[Opening Extracted entries section]

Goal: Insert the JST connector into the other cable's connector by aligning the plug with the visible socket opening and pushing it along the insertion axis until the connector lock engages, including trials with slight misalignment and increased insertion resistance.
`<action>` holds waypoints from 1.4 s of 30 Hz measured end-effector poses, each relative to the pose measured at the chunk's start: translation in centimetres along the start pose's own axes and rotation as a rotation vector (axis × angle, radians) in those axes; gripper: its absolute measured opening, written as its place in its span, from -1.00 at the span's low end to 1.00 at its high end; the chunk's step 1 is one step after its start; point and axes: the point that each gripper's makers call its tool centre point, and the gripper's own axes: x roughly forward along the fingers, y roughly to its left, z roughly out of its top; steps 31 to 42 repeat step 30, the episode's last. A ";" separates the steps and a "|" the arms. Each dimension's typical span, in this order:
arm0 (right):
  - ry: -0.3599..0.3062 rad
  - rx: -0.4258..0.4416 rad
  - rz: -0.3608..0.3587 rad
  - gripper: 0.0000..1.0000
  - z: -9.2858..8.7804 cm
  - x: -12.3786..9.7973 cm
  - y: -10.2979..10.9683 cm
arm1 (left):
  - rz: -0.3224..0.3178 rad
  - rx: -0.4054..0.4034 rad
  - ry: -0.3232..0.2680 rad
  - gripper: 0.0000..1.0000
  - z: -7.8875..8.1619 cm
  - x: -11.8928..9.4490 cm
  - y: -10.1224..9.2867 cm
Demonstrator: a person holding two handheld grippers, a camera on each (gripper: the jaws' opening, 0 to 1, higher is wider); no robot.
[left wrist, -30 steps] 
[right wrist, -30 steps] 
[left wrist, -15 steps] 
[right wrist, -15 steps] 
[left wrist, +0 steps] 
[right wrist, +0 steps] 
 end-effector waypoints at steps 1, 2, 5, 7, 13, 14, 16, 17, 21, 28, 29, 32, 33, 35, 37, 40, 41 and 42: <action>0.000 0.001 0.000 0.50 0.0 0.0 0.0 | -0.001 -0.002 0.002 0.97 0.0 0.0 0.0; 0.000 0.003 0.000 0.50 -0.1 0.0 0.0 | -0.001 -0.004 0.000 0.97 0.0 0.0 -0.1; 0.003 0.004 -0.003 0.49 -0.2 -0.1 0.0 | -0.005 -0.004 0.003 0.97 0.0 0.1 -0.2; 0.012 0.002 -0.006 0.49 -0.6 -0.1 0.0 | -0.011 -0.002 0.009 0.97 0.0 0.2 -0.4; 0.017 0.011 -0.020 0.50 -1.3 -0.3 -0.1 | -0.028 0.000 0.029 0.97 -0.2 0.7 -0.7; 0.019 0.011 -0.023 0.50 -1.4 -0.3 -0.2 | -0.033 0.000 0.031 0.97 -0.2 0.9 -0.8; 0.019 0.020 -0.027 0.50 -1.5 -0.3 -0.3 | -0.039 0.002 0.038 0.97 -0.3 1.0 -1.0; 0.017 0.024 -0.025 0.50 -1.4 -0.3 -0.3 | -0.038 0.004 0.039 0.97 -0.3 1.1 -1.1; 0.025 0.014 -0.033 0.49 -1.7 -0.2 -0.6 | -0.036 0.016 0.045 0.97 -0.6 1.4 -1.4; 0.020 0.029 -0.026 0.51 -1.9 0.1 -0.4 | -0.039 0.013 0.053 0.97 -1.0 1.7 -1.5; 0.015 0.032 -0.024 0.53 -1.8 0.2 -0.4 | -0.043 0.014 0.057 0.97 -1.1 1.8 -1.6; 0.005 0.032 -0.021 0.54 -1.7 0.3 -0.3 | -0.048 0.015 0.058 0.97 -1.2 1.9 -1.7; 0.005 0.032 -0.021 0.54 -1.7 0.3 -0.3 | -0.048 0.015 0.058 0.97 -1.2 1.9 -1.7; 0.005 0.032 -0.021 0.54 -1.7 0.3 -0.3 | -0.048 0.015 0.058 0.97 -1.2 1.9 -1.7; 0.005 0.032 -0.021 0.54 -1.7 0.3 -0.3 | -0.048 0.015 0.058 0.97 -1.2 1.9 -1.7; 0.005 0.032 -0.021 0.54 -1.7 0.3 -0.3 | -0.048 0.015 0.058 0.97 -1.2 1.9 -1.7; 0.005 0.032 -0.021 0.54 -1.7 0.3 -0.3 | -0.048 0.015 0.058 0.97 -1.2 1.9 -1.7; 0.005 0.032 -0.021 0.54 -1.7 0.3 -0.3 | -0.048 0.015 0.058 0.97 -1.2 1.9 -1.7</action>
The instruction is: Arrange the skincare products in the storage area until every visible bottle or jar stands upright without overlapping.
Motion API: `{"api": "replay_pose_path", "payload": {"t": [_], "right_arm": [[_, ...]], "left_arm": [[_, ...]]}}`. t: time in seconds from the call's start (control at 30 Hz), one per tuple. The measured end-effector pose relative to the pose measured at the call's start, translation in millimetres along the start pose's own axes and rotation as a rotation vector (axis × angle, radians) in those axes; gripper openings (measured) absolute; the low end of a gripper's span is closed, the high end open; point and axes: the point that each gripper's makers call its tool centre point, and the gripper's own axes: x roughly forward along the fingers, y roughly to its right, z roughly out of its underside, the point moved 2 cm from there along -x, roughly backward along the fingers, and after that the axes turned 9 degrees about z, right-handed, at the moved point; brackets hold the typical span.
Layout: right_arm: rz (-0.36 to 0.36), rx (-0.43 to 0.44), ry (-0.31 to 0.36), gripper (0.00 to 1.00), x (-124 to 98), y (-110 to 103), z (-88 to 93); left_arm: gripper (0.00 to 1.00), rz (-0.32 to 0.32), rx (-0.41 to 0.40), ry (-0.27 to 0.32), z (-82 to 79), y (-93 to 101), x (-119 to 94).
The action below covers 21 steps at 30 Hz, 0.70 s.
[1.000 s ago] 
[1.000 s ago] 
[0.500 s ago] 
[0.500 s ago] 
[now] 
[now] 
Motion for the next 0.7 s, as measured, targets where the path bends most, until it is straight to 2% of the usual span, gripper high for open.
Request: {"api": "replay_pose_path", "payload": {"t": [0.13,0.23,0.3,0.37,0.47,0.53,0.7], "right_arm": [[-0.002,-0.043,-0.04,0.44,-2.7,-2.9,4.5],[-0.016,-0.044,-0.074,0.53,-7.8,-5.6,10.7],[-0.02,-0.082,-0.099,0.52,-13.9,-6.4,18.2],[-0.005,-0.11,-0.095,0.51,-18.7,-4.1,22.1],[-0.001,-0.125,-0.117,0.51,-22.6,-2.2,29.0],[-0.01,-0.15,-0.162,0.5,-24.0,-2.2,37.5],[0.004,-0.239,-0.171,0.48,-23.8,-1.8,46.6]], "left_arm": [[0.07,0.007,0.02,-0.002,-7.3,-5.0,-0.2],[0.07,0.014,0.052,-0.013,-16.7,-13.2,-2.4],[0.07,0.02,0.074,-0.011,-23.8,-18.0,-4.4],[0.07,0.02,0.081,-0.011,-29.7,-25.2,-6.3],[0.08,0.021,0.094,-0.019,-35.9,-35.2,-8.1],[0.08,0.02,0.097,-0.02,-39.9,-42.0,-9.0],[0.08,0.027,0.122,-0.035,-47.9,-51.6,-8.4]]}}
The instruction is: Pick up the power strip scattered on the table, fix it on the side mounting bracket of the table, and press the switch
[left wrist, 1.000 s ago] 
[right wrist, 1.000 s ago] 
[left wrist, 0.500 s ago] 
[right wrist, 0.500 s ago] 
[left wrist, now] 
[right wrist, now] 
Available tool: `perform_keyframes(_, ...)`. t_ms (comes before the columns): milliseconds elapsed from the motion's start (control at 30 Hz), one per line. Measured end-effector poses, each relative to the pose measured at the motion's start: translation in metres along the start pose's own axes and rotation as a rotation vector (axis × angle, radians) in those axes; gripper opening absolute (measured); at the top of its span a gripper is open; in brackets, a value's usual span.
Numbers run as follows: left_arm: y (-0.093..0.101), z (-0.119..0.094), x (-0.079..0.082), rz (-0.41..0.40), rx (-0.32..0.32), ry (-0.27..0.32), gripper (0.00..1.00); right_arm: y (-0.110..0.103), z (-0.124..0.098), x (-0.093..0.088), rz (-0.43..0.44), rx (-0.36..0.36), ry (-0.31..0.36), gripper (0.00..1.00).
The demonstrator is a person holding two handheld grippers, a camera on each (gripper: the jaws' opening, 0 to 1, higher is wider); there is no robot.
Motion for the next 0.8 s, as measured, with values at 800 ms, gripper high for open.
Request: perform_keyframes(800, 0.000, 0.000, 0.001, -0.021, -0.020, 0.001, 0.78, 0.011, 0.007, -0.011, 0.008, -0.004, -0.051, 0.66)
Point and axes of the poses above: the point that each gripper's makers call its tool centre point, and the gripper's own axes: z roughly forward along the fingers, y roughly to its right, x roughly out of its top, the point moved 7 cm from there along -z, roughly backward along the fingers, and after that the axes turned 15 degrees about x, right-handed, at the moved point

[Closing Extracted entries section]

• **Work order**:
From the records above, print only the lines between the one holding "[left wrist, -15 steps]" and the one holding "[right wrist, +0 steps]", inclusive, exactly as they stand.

• **Expected output**:
[left wrist, -15 steps] 
[right wrist, -15 steps] 
[left wrist, +0 steps] 
[right wrist, +0 steps] 

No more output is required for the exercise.